Quite often I get asked a very simple question: Can I skip using XAML for creating the User Interface for my app and use C++ instead? The answer is yes you can, but the bigger question is: why do you want to go down that route? I guess, to each his/her own. I must say, I do not relish the idea of writing so much C++ code. Anyways, here is our sample.

Our example today relies on the very basic Blank Metro app template that ships along with Visual Studio.

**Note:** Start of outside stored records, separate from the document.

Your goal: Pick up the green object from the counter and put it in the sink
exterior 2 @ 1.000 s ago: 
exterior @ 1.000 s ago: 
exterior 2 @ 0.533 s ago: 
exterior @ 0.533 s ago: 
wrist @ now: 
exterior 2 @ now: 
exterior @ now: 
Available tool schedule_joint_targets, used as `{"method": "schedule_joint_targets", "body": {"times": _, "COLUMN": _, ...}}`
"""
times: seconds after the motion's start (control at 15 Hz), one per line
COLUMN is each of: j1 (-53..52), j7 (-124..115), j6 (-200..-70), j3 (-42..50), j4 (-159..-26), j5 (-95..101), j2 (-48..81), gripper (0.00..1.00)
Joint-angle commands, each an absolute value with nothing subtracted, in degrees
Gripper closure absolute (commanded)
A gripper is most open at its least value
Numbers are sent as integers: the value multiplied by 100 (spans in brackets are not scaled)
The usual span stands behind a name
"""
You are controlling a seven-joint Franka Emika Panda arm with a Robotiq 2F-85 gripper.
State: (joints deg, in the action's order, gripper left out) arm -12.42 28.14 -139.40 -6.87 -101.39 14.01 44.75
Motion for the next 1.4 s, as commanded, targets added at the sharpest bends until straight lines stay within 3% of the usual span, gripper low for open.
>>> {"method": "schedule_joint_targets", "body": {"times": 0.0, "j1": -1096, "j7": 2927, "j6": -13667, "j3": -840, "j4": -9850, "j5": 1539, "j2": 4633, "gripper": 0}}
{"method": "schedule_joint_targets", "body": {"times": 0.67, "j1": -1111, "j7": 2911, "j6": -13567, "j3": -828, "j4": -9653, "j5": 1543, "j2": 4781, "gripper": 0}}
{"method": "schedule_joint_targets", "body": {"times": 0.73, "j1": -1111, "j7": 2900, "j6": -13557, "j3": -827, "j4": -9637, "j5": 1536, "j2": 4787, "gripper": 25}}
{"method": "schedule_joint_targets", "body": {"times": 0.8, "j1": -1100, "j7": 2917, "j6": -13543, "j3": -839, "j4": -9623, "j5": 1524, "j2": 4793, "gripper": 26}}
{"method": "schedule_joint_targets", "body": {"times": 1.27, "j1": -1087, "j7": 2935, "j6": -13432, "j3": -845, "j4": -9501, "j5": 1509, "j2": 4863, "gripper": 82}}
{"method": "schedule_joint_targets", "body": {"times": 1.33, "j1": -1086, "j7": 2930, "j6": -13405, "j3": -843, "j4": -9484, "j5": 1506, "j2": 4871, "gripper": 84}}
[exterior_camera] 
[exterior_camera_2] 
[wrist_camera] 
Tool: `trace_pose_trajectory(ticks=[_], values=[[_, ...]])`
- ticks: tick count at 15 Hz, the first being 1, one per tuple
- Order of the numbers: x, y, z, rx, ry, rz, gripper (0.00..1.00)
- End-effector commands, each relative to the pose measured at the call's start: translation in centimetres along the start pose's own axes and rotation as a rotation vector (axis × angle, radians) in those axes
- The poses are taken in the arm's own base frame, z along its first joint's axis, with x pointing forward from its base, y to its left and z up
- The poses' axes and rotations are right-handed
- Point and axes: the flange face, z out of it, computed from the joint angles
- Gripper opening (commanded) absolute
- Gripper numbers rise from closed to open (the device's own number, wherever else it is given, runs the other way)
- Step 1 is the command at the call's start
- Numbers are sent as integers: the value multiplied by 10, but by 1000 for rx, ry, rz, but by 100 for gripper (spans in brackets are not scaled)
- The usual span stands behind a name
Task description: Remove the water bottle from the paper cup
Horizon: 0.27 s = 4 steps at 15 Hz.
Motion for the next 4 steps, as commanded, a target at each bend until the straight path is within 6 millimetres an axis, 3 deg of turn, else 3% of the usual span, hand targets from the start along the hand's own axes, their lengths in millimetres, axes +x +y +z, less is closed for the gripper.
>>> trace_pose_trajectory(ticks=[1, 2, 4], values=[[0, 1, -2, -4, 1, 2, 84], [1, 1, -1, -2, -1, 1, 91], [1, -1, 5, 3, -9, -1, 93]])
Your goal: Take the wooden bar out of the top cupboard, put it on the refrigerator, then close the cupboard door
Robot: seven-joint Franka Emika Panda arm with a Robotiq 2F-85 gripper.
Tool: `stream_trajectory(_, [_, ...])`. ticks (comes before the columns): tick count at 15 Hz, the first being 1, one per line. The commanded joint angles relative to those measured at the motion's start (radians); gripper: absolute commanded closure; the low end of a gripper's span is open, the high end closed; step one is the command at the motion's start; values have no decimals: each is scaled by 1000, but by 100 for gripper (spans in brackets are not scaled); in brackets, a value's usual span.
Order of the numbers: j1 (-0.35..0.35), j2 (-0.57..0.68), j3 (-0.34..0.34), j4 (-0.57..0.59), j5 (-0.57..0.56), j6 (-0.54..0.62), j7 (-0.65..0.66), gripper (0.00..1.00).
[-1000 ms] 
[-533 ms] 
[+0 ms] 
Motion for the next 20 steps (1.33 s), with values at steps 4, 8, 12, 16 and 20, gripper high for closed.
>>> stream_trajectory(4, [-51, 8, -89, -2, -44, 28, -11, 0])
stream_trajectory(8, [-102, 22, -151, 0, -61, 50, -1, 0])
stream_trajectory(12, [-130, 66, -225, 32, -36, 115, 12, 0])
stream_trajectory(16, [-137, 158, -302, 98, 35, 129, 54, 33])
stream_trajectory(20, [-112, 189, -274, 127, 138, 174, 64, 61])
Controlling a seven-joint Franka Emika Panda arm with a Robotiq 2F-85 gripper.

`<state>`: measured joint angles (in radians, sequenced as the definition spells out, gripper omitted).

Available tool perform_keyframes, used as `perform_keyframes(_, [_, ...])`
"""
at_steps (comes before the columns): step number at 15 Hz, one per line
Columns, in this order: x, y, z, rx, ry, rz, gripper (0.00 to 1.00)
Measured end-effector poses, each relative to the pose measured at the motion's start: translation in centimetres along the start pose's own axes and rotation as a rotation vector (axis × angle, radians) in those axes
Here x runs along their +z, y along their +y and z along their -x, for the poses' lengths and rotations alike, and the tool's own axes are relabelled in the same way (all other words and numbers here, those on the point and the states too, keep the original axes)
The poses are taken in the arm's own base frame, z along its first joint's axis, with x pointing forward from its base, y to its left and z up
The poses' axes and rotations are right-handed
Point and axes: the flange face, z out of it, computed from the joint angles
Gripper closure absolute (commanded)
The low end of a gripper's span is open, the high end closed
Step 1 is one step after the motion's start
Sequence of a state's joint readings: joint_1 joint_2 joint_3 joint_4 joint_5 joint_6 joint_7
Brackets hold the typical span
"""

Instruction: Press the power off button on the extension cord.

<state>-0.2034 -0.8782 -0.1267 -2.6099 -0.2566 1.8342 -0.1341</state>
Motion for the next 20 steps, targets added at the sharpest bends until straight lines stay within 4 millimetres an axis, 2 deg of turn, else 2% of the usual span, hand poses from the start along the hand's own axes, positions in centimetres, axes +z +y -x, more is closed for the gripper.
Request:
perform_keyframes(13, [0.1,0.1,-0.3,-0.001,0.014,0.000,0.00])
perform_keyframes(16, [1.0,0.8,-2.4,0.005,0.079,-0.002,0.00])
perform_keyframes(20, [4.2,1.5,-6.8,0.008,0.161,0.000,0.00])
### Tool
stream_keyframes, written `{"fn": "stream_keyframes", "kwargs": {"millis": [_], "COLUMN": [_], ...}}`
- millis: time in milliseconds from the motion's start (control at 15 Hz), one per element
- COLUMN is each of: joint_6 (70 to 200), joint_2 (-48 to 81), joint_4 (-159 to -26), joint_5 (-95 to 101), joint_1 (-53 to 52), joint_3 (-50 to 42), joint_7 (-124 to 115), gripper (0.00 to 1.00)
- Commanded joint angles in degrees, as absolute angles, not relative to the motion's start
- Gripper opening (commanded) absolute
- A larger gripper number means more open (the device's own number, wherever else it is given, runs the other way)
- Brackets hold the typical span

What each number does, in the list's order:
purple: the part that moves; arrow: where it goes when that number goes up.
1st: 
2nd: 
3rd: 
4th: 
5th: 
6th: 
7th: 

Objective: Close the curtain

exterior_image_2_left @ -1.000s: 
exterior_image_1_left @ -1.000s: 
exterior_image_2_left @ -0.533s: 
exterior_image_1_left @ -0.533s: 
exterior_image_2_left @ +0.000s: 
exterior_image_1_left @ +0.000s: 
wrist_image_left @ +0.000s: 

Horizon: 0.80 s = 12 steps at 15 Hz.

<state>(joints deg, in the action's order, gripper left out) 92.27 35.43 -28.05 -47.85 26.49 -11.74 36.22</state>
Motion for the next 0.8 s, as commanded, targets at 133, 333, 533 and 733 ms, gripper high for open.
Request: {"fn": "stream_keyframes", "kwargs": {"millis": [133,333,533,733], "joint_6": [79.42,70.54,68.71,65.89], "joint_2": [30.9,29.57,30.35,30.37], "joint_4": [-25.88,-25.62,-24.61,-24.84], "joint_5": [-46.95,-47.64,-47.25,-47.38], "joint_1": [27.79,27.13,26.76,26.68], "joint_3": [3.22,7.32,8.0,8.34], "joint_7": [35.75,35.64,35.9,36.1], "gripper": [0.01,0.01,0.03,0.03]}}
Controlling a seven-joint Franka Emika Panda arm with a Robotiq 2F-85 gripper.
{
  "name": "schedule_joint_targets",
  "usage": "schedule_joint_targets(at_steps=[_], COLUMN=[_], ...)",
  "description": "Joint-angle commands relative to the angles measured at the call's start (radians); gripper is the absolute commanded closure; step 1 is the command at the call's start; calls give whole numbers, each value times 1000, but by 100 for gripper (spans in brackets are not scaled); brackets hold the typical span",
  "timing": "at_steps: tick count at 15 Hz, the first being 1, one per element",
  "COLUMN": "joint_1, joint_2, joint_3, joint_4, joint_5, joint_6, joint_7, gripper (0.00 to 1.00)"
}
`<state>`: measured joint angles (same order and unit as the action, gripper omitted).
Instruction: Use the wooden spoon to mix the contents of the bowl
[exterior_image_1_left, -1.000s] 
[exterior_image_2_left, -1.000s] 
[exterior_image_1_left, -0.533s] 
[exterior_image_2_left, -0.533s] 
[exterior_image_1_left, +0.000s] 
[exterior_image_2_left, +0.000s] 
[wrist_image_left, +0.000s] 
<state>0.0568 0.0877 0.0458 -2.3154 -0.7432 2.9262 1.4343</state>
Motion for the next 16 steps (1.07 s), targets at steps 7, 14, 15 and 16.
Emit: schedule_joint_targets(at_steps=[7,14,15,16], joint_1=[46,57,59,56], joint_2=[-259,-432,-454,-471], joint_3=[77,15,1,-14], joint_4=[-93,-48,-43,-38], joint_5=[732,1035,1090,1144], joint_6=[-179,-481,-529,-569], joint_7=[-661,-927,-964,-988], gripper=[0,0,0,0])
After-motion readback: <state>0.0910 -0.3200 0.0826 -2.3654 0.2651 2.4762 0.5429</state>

  1. Create a solution based on the Blank Metro app template and in the MainPage.xaml, delete the Grid section.
  2. Add a new function to the MainPage.xaml.h file, say, CreateUI. This function takes no parameters and returns void.
  3. In the MainPage.xaml.cpp, add the call to CreateUI inside the MainPage constructor, just after the InitializeComponent function call.
  4. Now for the cool part.
  5. For our sample today, we will create a Grid and add a TextBlock with the message Hello World. This is our pure-code only equivalent of the canonical Hello World samples. Smile
  6. Here is the full listing of the function
    auto grid = ref new Grid();
    auto gridBackground = ref new SolidColorBrush();
    gridBackground->Color = Windows::UI::Colors::Black;

    this->Content = grid;

    auto helloText = ref new TextBlock();
    helloText->Text = "Hello World";
    helloText->HorizontalAlignment = Windows::UI::Xaml::HorizontalAlignment::Center;
    helloText->VerticalAlignment = Windows::UI::Xaml::VerticalAlignment::Center;

    helloText->FontSize = 30;
    helloText->FontWeight = Windows::UI::Text::FontWeights::Bold;
    helloText->FontStyle = Windows::UI::Text::FontStyle::Oblique;
    auto fontFamily = ref new Windows::UI::Xaml::Media::FontFamily("Segoe UI");
    helloText->FontFamily = fontFamily;

    auto textForeground = ref new SolidColorBrush();
    textForeground->Color = Windows::UI::Colors::Green;
    helloText->Foreground = textForeground;



3 thoughts on “Writing C++ /CX code to generate XAML UI

  1. Andrew Webb

    Here is a way to create a button handler without XAML.

    void MainPage::myMethod( Platform::Object^ sender, Windows::UI::Xaml::RoutedEventArgs^ e)
    int w= 4;

    myMethodButton->Click += ref new Windows::UI::Xaml::RoutedEventHandler(this, &MainPage::myMethod);


    I found the code in mainPage.g.hpp interesting. It interprets the XAML at runtime:

    ref new Windows::Foundation::Uri(L”ms-appx:///MainPage.xaml”), Windows::UI::Xaml::Controls::Primitives::ComponentResourceLocation::Application);

    and then uses the string for the name of the control to find the actual object
    CompressionOfJPG = safe_cast(static_cast(this)->FindName(L”CompressionOfJPG”));

    and then links the click method to the object:

    (safe_cast(target))->Click +=
    ref new Windows::UI::Xaml::RoutedEventHandler(this, (void (MainPage::*)(Platform::Object^, Windows::UI::Xaml::RoutedEventArgs^))&MainPage::CompressionOfJPG_Click_1);

    All this being under the hood in the generated code. However, generating code that parses XAML at runtime is quite different than generating code that does not need a runtime parsing mechanism.

  2. sridharpoduri Post author

    Hi Andrew,
    The code that is generated in mainpage.g.hpp is not interpreted at runtime. When you build your project in Visual Studio, the XAML Compiler runs and generates this code. So if you have a MainPage.xaml, the Xaml compiler generates mainpage.g.h and mainpage.g.hpp. Once the xaml code generation is complete, the C++ compiler takes over. It statically compiles mainpage.cpp along with mainpage.g.hpp to create the much needed object files which are then linked together to generate the final executable.
    The only thing that is loaded at runtime is the actual markup itself, which is why you see the call to ms-appx:///MainPage.xaml.
    I do agree with your statement that generating code that parses XAML at runtime is quite different than generating code that does not need a runtime parsing mechanism. Which is why i advocate using VS and C++ /CX along with XAML rather than creating everything in code-behind. 🙂

  3. Andrew Webb

    Hi Sridhar,
    Yes, I think we agree; the only runtime interpretation takes place inside the LoadComponent( ) call.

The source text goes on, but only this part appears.